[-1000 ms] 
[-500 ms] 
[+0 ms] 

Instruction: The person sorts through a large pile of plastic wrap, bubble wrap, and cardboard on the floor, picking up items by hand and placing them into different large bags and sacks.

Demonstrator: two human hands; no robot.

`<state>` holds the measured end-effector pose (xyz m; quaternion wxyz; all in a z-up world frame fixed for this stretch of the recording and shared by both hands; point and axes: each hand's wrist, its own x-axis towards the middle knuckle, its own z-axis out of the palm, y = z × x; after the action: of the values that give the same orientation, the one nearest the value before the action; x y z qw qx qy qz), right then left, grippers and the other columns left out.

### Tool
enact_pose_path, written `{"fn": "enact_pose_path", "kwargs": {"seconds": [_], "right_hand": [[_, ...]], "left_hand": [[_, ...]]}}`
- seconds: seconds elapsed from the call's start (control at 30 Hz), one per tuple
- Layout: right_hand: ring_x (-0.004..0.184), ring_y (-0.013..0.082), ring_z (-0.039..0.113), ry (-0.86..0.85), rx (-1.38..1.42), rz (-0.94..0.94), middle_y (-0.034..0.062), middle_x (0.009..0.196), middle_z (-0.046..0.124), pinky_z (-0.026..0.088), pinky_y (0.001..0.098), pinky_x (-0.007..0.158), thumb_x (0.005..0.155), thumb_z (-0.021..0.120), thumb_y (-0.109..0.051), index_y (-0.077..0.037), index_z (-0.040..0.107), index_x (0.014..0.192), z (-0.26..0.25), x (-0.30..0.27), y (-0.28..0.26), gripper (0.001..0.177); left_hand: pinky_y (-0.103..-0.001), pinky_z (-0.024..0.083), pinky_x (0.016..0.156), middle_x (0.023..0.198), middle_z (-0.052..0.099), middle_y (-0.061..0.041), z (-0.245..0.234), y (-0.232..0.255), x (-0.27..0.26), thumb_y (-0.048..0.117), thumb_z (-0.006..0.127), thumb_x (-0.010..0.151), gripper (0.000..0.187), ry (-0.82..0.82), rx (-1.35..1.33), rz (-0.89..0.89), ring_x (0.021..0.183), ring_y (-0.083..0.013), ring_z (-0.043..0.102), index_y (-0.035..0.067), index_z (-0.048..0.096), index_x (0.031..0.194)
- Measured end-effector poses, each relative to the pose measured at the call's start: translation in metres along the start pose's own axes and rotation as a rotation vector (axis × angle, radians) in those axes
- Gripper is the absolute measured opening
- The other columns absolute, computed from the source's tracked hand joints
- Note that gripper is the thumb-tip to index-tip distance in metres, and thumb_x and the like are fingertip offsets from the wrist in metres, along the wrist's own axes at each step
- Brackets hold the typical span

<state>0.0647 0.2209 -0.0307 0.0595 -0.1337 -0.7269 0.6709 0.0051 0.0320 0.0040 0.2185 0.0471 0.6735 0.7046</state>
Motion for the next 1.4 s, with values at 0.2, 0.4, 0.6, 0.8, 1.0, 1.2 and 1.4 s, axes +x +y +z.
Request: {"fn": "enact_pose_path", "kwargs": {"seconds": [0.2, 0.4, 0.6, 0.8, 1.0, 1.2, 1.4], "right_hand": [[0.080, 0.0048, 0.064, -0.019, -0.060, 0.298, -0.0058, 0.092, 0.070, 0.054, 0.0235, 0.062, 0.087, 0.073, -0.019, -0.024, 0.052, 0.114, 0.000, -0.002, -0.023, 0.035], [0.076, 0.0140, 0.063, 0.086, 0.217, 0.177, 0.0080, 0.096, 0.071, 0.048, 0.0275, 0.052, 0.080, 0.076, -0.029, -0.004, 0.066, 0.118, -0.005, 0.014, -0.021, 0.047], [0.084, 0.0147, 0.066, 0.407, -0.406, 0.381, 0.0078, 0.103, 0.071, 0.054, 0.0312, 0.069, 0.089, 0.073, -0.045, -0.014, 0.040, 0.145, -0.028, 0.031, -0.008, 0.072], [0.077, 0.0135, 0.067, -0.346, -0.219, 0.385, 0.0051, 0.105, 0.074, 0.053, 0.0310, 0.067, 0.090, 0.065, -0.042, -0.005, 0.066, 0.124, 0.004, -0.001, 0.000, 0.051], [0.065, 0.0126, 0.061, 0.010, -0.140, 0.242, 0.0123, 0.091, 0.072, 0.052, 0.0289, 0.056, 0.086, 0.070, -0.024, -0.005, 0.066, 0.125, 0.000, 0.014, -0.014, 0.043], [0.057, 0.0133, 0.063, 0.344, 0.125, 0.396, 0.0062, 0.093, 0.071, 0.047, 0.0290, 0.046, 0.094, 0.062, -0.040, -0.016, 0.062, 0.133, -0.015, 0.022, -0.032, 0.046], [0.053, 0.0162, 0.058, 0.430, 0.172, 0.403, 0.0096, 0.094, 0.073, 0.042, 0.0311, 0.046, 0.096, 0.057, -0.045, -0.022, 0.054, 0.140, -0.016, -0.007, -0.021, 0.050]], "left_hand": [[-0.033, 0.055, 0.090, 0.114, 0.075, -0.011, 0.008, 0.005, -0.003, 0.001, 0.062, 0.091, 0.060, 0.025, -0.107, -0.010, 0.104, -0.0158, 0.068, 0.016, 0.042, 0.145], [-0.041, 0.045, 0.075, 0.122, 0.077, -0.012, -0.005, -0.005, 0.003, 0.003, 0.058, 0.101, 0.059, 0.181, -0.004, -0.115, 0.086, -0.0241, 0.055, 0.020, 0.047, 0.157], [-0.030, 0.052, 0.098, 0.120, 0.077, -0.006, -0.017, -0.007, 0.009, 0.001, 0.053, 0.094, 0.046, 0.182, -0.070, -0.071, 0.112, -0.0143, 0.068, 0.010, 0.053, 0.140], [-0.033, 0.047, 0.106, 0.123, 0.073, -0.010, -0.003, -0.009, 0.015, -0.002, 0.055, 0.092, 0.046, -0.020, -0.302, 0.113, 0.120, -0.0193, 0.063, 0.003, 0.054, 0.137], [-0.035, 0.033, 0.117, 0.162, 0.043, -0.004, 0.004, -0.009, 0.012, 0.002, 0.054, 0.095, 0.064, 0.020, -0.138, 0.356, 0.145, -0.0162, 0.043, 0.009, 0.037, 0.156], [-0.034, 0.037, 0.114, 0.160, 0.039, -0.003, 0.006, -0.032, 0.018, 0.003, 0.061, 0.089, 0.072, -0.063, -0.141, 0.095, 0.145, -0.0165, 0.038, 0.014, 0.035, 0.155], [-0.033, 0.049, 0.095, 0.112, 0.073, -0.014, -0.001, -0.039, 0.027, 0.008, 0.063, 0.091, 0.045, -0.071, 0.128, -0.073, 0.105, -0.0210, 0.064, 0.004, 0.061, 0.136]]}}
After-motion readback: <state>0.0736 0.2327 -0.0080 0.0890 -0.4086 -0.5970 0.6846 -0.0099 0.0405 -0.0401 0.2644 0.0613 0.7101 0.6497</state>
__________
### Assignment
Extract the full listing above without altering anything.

### Exercise answer
[-1000 ms] 
[-500 ms] 
[+0 ms] 

Instruction: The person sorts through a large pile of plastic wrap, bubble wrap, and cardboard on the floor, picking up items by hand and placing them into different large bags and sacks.

Demonstrator: two human hands; no robot.

`<state>` holds the measured end-effector pose (xyz m; quaternion wxyz; all in a z-up world frame fixed for this stretch of the recording and shared by both hands; point and axes: each hand's wrist, its own x-axis towards the middle knuckle, its own z-axis out of the palm, y = z × x; after the action: of the values that give the same orientation, the one nearest the value before the action; x y z qw qx qy qz), right then left, grippers and the other columns left out.

### Tool
enact_pose_path, written `{"fn": "enact_pose_path", "kwargs": {"seconds": [_], "right_hand": [[_, ...]], "left_hand": [[_, ...]]}}`
- seconds: seconds elapsed from the call's start (control at 30 Hz), one per tuple
- Layout: right_hand: ring_x (-0.004..0.184), ring_y (-0.013..0.082), ring_z (-0.039..0.113), ry (-0.86..0.85), rx (-1.38..1.42), rz (-0.94..0.94), middle_y (-0.034..0.062), middle_x (0.009..0.196), middle_z (-0.046..0.124), pinky_z (-0.026..0.088), pinky_y (0.001..0.098), pinky_x (-0.007..0.158), thumb_x (0.005..0.155), thumb_z (-0.021..0.120), thumb_y (-0.109..0.051), index_y (-0.077..0.037), index_z (-0.040..0.107), index_x (0.014..0.192), z (-0.26..0.25), x (-0.30..0.27), y (-0.28..0.26), gripper (0.001..0.177); left_hand: pinky_y (-0.103..-0.001), pinky_z (-0.024..0.083), pinky_x (0.016..0.156), middle_x (0.023..0.198), middle_z (-0.052..0.099), middle_y (-0.061..0.041), z (-0.245..0.234), y (-0.232..0.255), x (-0.27..0.26), thumb_y (-0.048..0.117), thumb_z (-0.006..0.127), thumb_x (-0.010..0.151), gripper (0.000..0.187), ry (-0.82..0.82), rx (-1.35..1.33), rz (-0.89..0.89), ring_x (0.021..0.183), ring_y (-0.083..0.013), ring_z (-0.043..0.102), index_y (-0.035..0.067), index_z (-0.048..0.096), index_x (0.031..0.194)
- Measured end-effector poses, each relative to the pose measured at the call's start: translation in metres along the start pose's own axes and rotation as a rotation vector (axis × angle, radians) in those axes
- Gripper is the absolute measured opening
- The other columns absolute, computed from the source's tracked hand joints
- Note that gripper is the thumb-tip to index-tip distance in metres, and thumb_x and the like are fingertip offsets from the wrist in metres, along the wrist's own axes at each step
- Brackets hold the typical span

<state>0.0647 0.2209 -0.0307 0.0595 -0.1337 -0.7269 0.6709 0.0051 0.0320 0.0040 0.2185 0.0471 0.6735 0.7046</state>
Motion for the next 1.4 s, with values at 0.2, 0.4, 0.6, 0.8, 1.0, 1.2 and 1.4 s, axes +x +y +z.
Request: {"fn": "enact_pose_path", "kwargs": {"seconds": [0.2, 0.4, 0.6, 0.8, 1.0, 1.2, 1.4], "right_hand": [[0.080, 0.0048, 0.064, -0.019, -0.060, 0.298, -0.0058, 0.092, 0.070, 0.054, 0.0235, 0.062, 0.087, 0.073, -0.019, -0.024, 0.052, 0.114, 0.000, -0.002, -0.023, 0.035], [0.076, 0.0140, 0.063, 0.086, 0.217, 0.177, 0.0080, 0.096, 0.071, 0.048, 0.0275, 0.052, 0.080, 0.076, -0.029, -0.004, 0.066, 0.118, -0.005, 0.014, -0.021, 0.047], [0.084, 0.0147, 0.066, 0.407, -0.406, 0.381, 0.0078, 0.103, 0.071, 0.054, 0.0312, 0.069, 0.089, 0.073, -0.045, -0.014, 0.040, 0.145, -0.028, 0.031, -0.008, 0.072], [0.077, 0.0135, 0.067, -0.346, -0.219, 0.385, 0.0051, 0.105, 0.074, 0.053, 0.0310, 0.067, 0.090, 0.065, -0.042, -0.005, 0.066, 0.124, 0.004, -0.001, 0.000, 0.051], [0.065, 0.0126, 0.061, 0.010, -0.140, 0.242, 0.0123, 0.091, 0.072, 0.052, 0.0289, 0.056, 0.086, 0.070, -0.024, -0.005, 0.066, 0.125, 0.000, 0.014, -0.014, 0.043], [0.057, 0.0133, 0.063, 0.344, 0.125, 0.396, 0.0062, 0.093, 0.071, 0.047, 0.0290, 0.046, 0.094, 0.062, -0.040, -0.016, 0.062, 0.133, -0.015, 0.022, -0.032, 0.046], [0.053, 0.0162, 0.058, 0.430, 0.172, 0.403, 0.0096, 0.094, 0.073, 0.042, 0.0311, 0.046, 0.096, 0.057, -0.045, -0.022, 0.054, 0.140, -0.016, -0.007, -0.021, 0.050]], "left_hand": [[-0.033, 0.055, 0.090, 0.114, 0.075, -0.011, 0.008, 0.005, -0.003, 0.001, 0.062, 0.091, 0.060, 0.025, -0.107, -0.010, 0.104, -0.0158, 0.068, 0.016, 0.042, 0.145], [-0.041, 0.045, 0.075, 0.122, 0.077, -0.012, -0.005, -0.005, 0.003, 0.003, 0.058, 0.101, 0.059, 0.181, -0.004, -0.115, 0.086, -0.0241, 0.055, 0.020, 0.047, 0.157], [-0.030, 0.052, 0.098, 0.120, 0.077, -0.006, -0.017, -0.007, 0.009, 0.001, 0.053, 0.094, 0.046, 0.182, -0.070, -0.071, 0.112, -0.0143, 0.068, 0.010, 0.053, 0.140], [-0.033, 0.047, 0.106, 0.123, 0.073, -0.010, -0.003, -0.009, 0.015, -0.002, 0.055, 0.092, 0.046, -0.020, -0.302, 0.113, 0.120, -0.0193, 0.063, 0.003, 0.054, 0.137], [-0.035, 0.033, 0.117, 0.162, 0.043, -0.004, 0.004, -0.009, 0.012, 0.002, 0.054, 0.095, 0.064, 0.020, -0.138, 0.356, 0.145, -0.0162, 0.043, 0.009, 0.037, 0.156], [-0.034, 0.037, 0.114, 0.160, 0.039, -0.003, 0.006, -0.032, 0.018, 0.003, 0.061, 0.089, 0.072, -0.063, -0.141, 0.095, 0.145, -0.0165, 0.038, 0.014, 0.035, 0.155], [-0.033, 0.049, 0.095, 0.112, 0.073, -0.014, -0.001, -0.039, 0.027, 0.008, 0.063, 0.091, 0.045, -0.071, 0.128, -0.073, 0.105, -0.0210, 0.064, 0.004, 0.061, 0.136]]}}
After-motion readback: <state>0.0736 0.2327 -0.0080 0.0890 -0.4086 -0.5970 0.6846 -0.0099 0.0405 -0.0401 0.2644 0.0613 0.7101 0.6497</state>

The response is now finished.